Publication Type	Presentation
Year of Publication	2014
Authors	Madar, V
Keywords	Symposium III
Abstract	Quantitative methods in genetics are mainly focused on studying samples from huge amounts of genes and markers; typical gene expression studies consists of about 20K-50K genes, while GWAS searches for significant markers out of 1 million markers. The more complex expression quantitative trait loci (eQTLs) analyzes searches for significant correlations among all the possible combinations of genes and markers, which can sum up to billions in count. In these analyzes, all genes and markers (or their combinations) are of equal importance, and each of these contributes at least one p-value to measure its statistical significance - Posing researchers to deal with two major problems: (1) The computational effort needed to perform such enormous numbers of statistical tests and to record all computed p-values, and (2) The theoretical inflation of false positives.

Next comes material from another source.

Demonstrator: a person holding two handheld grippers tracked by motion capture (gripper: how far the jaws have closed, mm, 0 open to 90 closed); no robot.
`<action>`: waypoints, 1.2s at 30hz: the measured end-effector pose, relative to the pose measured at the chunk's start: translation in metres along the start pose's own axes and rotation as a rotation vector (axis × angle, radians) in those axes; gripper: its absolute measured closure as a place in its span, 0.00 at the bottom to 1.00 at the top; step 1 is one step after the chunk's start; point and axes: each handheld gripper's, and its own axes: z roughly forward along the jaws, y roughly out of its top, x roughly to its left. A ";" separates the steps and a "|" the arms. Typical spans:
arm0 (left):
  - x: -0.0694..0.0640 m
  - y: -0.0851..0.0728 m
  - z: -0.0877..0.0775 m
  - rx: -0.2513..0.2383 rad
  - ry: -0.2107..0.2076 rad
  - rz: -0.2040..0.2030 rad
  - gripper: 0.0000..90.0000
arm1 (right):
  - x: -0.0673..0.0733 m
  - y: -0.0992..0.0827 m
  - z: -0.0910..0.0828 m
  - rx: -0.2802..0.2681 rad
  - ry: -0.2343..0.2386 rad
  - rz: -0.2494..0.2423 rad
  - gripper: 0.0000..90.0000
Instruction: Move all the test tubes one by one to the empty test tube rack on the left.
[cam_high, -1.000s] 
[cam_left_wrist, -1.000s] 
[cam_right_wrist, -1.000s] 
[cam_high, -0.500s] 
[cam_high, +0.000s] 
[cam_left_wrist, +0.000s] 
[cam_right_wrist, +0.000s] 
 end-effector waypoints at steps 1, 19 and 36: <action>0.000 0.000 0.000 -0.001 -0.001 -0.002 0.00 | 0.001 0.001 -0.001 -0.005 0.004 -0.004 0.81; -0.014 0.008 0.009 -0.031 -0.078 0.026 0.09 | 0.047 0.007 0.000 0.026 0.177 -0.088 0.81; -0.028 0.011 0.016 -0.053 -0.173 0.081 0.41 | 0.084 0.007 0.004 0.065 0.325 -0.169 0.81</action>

In the new reality of huge to enormous scale of hypotheses testing, even novel methods such as the Benjamini-Hochberg (1995) false discovery rate controlling procedure start to straggle under the computational burden. Sorting the entire set of p-values becomes less desirable, and the size of hypotheses itself usually requires to subset the tests into more computationally convenient sized groups. Many researchers choose to perform the significance decision at the group level, and while doing so, inflate considerably the number of false discoveries. Others, do the opposite, and choose to use a stringent Bonferroni cut-offs that are extremely conservative. In my talk I will show how to alter the Benjamini-Hochberg algorithm to give faster results for huge data without ordering p-values and without changing any of the final outcomes. I will demonstrate my approach on actual examples of eQTL studies.